◆ **EXERCISE BRIEF**:
A word-for-word copy of the whole listing is the required answer.

◆ **DATA RECORDS**:

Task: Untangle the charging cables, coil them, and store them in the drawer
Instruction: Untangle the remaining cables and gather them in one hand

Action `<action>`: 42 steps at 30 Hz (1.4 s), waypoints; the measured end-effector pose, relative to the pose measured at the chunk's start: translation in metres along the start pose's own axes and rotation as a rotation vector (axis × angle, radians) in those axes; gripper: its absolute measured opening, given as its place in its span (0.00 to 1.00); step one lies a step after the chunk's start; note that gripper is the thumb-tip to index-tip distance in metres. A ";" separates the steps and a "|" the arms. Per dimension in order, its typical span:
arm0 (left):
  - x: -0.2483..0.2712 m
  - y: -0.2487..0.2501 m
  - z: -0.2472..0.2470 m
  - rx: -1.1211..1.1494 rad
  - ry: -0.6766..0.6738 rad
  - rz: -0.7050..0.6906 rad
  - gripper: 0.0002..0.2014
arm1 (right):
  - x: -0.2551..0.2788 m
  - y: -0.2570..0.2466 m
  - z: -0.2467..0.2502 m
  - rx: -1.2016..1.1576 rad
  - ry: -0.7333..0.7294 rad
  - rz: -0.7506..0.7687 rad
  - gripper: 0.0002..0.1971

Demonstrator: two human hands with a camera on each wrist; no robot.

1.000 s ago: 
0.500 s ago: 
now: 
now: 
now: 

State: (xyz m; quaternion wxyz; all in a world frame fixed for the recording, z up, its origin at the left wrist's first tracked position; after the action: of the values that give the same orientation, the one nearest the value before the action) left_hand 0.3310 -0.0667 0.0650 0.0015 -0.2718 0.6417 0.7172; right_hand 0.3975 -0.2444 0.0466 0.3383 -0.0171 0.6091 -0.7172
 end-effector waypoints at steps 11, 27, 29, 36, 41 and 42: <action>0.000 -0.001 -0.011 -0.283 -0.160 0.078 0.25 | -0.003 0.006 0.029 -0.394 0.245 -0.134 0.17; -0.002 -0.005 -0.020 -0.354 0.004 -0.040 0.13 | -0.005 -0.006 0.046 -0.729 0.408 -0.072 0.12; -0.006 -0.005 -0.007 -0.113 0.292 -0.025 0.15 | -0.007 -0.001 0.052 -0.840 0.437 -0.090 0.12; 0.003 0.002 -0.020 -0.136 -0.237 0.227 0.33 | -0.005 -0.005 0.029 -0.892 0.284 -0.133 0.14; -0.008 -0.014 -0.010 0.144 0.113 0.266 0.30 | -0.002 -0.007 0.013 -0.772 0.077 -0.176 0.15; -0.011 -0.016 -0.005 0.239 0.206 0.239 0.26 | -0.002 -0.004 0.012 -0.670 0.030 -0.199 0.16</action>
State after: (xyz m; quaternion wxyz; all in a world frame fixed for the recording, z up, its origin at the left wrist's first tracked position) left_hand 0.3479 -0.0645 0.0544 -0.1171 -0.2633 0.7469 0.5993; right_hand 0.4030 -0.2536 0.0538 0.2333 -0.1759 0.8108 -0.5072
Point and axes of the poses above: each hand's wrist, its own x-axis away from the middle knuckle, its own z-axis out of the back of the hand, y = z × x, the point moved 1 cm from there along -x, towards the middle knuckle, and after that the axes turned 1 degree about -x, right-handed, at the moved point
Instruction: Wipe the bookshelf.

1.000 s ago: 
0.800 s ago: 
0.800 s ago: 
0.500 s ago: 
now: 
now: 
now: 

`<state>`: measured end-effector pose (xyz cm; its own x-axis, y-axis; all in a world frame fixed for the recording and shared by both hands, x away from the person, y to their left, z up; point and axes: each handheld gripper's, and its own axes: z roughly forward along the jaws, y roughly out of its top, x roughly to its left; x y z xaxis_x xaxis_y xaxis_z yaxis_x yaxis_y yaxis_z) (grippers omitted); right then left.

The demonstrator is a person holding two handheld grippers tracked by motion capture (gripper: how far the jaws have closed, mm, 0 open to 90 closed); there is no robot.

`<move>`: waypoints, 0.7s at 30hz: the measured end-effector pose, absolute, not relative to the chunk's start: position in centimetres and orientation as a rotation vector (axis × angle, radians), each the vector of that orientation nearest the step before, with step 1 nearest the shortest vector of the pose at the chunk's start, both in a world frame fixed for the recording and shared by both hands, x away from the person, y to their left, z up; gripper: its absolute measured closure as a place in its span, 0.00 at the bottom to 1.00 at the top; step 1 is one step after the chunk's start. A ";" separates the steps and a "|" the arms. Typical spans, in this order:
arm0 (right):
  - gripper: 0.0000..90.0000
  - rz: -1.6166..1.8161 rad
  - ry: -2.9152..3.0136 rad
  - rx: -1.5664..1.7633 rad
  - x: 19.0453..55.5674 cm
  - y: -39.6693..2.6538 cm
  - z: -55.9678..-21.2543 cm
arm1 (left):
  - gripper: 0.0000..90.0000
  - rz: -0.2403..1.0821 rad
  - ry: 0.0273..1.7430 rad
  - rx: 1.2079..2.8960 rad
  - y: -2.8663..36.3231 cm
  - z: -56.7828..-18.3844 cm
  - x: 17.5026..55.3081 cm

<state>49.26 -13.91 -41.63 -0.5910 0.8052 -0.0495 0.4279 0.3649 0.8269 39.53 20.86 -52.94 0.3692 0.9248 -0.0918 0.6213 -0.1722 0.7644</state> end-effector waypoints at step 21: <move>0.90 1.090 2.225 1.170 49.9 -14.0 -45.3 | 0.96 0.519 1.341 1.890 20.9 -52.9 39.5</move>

◆ **RESULT OF THIS TASK**:
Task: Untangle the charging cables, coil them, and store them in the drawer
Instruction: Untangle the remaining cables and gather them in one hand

Action `<action>`: 42 steps at 30 Hz (1.4 s), waypoints; the measured end-effector pose, relative to the pose measured at the chunk's start: translation in metres along the start pose's own axes and rotation as a rotation vector (axis × angle, radians) in those axes; gripper: its absolute measured opening, given as its place in its span (0.00 to 1.00); step one lies a step after the chunk's start; note that gripper is the thumb-tip to index-tip distance in metres. A ";" separates the steps and a "|" the arms. Per dimension in order, its typical span:
arm0 (left):
  - x: -0.2483..0.2712 m
  - y: -0.2487..0.2501 m
  - z: -0.2472..0.2470 m
  - rx: -1.1211..1.1494 rad
  - ry: -0.6766..0.6738 rad
  - rz: -0.7050..0.6906 rad
  - gripper: 0.0002..0.2014
arm1 (right):
  - x: -0.2551..0.2788 m
  - y: -0.2570..0.2466 m
  - z: -0.2467..0.2502 m
  - rx: -1.2016..1.1576 rad
  - ry: -0.7333..0.7294 rad
  - rz: -0.7506..0.7687 rad
  - gripper: 0.0002..0.1971

Demonstrator: two human hands with a camera on each wrist; no robot.

1.000 s ago: 
0.500 s ago: 
now: 
now: 
now: 

State: (xyz m; quaternion wxyz; all in a world frame fixed for the recording, z up, its origin at the left wrist's first tracked position; after the action: of the values that give the same orientation, the one nearest the value before the action) left_hand 0.3310 -0.0667 0.0650 0.0015 -0.2718 0.6417 0.7172; right_hand 0.3975 -0.2444 0.0466 0.3383 -0.0171 0.6091 -0.7172
 end-effector waypoints at steps 11, 27, 29, 36, 41 and 42: <action>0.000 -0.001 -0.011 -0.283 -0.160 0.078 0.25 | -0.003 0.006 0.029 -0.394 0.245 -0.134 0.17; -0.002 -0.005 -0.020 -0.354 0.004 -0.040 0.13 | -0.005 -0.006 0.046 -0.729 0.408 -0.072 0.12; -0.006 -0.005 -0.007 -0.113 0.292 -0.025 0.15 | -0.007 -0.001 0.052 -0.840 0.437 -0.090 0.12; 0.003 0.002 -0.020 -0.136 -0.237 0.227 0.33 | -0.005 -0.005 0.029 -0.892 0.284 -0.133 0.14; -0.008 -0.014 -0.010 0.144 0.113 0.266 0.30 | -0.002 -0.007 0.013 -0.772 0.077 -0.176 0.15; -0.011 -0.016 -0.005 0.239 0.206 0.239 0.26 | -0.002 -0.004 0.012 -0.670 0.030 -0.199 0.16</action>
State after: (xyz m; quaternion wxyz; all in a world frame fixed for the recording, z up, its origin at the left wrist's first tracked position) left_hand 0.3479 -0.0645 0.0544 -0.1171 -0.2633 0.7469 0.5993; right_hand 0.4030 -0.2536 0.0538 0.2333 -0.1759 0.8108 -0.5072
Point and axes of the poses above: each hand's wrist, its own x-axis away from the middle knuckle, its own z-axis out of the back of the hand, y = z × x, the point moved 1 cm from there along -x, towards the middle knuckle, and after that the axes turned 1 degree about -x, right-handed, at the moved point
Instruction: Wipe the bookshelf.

1.000 s ago: 
0.800 s ago: 
0.800 s ago: 
0.500 s ago: 
now: 
now: 
now: 

`<state>`: measured end-effector pose (xyz cm; its own x-axis, y-axis; all in a world frame fixed for the recording and shared by both hands, x away from the person, y to their left, z up; point and axes: each handheld gripper's, and its own axes: z roughly forward along the jaws, y roughly out of its top, x roughly to its left; x y z xaxis_x xaxis_y xaxis_z yaxis_x yaxis_y yaxis_z) (grippers omitted); right then left.

The demonstrator is a person holding two handheld grippers tracked by motion capture (gripper: how far the jaws have closed, mm, 0 open to 90 closed); there is no robot.

`<move>`: waypoints, 0.7s at 30hz: the measured end-effector pose, absolute, not relative to the chunk's start: position in centimetres and orientation as a rotation vector (axis × angle, radians), each the vector of that orientation nearest the step before, with step 1 nearest the shortest vector of the pose at the chunk's start, both in a world frame fixed for the recording and shared by both hands, x away from the person, y to their left, z up; gripper: its absolute measured closure as a place in its span, 0.00 at the bottom to 1.00 at the top; step 1 is one step after the chunk's start. A ";" separates the steps and a "|" the arms. Typical spans, in this order:
arm0 (right):
  - gripper: 0.0000..90.0000
  - rz: -1.6166..1.8161 rad
  - ry: -2.9152..3.0136 rad
  - rx: -1.5664..1.7633 rad
  - x: 19.0453..55.5674 cm
  - y: -39.6693..2.6538 cm
  - z: -55.9678..-21.2543 cm
arm1 (left):
  - gripper: 0.0000..90.0000
  - rz: -0.2403..1.0821 rad
  - ry: 0.0273..1.7430 rad
  - rx: 1.2079..2.8960 rad
  - y: -2.8663..36.3231 cm
  - z: -56.7828..-18.3844 cm
  - x: 17.5026..55.3081 cm

<state>49.26 -13.91 -41.63 -0.5910 0.8052 -0.0495 0.4279 0.3649 0.8269 39.53 20.86 -52.94 0.3692 0.9248 -0.0918 0.6213 -0.1722 0.7644</state> end-effector waypoints at step 21: <move>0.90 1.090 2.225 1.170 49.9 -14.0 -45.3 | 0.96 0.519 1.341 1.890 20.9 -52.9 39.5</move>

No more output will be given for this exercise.